篇名 | APS with Multi-objective in Make-to-Order Process Using Hybrid Genetic Algorithm |
---|---|
卷期 | 11:1 |
作者 | Kim, Kwan Woo 、 Moon, Chi Ung 、 Gen, Mitsuo 、 Kim, Myoung Hun |
頁次 | 043-052 |
關鍵字 | Advanced production scheduling 、 Hybrid genetic algorhitm 、 Make-to-order 、 Multi-objective functions 、 Work-in-process 、 Scopus 、 TSSCI |
出刊日期 | 200602 |
Recently, manufacturers with make-to-order (MTO) tend to use a flexible flows strategy, because they have to the job shop type production and small batch production to satisfy customer requirements. In this environment, the scheduling problems have complexities. The space of feasible schedules grows exponentially as there increase the number of different orders that must be processed, number of operations required by each order, batch size of each order, and the size and complexity of the installation of interest. In this paper, we propose an advanced production scheduling (APS) model with multiple objectives to generate the schedules considering resource constraints and precedence constraints in MTO process. Precedence of work-in-process and resources constraints, in APS problems, have recently emerged as one of the main constraints.

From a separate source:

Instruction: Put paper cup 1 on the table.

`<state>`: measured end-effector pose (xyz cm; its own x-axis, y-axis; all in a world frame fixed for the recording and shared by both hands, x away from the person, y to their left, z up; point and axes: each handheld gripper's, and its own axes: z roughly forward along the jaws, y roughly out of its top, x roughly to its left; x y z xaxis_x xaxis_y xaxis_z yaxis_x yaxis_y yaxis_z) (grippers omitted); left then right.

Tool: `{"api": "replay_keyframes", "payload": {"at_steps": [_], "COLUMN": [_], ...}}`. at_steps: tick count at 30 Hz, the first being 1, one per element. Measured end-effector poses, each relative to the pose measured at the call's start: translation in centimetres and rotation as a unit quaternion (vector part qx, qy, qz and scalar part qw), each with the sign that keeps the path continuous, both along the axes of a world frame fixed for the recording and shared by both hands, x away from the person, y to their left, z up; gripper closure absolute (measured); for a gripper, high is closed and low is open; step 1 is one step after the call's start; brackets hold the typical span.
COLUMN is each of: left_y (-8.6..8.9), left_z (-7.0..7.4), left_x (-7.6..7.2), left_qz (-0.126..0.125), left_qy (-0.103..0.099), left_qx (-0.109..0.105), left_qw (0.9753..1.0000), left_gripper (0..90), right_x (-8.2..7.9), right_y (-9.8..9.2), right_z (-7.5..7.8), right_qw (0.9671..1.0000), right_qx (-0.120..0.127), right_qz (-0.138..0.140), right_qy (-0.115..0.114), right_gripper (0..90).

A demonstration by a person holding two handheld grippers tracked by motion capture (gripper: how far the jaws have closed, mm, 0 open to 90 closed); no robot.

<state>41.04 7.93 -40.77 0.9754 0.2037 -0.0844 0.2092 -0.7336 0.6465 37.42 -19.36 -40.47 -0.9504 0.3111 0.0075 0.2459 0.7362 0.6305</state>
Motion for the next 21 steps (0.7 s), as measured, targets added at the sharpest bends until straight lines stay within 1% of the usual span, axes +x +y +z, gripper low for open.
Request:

The APS problems are formulated as a multi-objective mathematical model for generating operation schedules which satisfies resources constraints, alternative resources and the precedence constraints. The model is to minimize the makespan, total flow time of order, and maximum tardiness for each order, simultaneously. For effectively solving the APS model, the hybrid genetic algorithm (hGA) with local search-based mutation through swap mutation is proposed. Experimental results are presented for APS models with multi-objective of various sizes to describe the performance of the proposed hGA.